Notwithstanding, some of the positive associations cited above were found in studies developed outside the Mediterranean region like South America [19,20,21], where the type of food could vary with those found in the Mediterranean region [27]. Moreover, the differences among continents on food environment, defined as all aspects of the local environment that influence diet (i.e., community, organizational and consumer food environment), could have influence on the eating patterns [28]. Thus, the Region of Murcia is located in the south of Spain, where several studies have been carried out [22,29]. However, most of these studies have focused on adolescents and only few of them have been conducted on primary schoolchildren. Thus, we found a gap in the scientific literature regarding the evaluation of the associations among MD, PF and PA at this age stage. In addition, the report card on PA indicators from the Global Matrix 3.0 reported insufficient information about PF in children (and adolescents) in Spain [30], therefore there is a need of information about this indicator due to it decreasing trend [31].
Based on the evidence and the lack of information in different regions of Spain, the aim of this research was to describe, compare and analyse the level of PF and PA in schoolchildren aged 6 to 13 in the Region of Murcia, according to adherence to the MD.

2. Materials and Methods

2.1. Design and Participants

A descriptive and cross-sectional study was performed. A total of 370 schoolchildren (204 boys and 166 girls) aged 6–13 (8.7 ± 1.8) from six primary schools in the Region of Murcia (Spain) with similar sociodemographic characteristics participated in the study. For this purpose, the sample was selected using a nonprobability sampling. However, although we used this type of sampling, all schoolchildren from the selected schools were invited to participate.
For participation in the study, we included all children whose parents/legal guardians authorised the inclusion of their children or guardians. These parents and their children were previously informed about the purpose of the study and the nature of the tests that would be performed, through an informative document. As an exclusion criterion, we did not include those who were exempt from participation in Physical Education. Both the PF tests and the completion of the questionnaires were carried out by the schoolchildren during the physical education sessions.
This research was conducted in accordance with the Helsinki Declaration and with full respect for the human rights of the study participants and was approved by the Bioethics Committee of the University of Murcia (ID 2218/2018).

2.2. Procedures

2.2.1. Adherence to the Mediterranean Diet (MD)
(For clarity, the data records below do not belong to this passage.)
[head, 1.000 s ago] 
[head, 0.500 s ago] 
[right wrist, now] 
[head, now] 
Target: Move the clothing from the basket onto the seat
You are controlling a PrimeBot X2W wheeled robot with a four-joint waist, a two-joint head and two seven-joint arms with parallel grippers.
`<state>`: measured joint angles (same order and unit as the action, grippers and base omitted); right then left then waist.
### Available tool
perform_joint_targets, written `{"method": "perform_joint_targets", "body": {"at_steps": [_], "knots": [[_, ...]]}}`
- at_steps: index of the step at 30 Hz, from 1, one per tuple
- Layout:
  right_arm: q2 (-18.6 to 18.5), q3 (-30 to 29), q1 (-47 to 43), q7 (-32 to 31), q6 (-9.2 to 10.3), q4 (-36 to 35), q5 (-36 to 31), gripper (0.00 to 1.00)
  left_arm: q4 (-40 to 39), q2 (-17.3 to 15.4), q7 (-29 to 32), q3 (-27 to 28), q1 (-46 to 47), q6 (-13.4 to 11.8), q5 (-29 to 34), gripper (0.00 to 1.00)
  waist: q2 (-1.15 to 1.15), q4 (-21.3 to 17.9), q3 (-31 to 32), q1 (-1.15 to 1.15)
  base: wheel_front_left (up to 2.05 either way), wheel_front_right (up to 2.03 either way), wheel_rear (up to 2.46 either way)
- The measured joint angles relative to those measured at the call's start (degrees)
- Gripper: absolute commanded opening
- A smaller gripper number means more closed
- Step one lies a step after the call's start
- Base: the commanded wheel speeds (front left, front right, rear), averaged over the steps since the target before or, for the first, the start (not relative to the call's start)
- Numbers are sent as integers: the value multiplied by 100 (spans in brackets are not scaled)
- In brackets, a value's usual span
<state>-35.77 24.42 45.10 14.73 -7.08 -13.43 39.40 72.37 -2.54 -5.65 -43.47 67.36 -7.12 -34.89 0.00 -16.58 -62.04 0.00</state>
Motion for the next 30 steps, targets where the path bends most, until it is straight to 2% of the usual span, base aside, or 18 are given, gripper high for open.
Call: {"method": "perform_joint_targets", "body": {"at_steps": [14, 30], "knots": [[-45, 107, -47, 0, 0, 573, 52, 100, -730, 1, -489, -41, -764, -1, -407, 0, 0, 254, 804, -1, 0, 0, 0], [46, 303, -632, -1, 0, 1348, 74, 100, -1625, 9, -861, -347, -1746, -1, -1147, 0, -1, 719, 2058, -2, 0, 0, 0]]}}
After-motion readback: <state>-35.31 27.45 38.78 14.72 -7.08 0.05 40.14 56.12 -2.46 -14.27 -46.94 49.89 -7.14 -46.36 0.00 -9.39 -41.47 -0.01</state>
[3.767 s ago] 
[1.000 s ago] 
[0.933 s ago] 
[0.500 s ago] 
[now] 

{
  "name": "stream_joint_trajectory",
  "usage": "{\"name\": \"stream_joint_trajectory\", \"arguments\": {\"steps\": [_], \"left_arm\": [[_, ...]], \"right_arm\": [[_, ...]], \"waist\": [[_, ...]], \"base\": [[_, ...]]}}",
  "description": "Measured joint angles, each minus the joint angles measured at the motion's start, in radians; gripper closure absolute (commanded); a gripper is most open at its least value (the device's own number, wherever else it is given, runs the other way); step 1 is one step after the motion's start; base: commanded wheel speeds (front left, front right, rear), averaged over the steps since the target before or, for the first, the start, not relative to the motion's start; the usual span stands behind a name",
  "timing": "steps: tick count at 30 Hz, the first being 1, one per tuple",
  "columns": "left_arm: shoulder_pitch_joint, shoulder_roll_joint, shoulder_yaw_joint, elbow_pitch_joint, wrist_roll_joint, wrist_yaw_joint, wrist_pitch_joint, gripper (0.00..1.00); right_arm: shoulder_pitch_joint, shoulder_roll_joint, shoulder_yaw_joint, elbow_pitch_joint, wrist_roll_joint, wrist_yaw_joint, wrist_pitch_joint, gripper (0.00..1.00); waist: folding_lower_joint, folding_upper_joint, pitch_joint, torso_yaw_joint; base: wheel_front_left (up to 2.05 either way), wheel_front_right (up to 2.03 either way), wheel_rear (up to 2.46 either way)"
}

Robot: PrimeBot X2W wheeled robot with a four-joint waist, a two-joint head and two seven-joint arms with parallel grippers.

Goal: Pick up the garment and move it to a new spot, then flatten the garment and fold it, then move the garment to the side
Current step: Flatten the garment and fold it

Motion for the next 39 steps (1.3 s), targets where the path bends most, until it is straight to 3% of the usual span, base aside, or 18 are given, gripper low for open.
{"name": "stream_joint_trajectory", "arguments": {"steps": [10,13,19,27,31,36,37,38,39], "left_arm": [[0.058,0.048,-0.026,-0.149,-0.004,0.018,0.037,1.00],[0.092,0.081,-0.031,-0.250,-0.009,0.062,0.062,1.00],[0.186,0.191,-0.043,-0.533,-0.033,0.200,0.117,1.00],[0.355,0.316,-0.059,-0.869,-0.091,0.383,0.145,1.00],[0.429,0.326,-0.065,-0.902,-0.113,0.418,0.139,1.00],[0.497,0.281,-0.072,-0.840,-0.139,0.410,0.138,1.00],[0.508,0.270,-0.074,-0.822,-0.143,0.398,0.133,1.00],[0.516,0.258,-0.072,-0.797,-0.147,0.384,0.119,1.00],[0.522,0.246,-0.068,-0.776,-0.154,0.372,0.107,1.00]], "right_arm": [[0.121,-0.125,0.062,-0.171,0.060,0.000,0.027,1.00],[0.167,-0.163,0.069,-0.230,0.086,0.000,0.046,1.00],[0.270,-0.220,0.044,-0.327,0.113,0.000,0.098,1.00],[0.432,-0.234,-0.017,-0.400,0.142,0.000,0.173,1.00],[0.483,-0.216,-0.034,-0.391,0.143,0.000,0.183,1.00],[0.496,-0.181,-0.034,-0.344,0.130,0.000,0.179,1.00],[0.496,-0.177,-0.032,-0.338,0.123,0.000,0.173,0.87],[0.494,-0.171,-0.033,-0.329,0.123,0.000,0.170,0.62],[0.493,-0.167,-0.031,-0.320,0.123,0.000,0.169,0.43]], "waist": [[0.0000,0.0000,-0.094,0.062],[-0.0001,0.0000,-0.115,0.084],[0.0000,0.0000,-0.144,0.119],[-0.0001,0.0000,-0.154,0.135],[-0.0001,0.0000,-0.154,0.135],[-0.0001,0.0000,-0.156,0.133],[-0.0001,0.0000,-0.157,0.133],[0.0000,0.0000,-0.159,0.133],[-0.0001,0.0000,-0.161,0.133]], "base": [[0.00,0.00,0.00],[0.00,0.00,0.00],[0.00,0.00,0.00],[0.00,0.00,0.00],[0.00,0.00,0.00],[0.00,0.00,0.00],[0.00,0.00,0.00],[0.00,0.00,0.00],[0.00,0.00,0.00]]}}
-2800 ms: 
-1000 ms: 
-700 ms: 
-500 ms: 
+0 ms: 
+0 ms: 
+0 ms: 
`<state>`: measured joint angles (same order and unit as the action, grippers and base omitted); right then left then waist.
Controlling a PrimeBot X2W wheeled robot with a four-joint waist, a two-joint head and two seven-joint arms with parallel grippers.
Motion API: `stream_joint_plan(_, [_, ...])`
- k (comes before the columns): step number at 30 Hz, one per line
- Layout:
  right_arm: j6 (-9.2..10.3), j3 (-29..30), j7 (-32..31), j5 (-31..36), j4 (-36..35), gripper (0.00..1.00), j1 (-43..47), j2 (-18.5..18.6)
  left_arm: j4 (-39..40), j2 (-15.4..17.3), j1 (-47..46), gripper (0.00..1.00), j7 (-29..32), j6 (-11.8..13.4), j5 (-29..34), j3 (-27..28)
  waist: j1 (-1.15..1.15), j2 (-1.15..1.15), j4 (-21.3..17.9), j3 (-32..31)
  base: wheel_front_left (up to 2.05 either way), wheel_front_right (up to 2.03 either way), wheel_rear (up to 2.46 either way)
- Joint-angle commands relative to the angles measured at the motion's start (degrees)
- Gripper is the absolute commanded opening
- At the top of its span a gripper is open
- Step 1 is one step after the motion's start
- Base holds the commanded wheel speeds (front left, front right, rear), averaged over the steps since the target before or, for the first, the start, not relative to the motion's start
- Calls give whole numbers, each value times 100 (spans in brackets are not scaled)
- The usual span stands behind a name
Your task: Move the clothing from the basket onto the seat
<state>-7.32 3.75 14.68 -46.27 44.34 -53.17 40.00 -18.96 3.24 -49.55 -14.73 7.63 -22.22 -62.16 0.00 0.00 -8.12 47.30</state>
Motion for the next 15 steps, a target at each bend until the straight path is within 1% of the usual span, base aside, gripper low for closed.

Mediterranean Diet Quality Index for Children and Teenagers (KIDMED Index)

In order to determine the adherence to the MD, the KIDMED index was used [32]. This is a test widely used in Spanish children and teenagers [18,29], which was created and validated by Serra-Majem et al. [33]. The index varies from 0 to 12 and is based on a 16-question test. Questions that present negative aspects in relation to the MD are scored with a value of −1, and those with positive aspects with +1. The sum of all values from the administered test is categorised into three different levels: (1) >8, optimal MD; (2) 4–7, improvement needed to adjust intake to Mediterranean patterns; (3) ≤3, very low diet quality [32].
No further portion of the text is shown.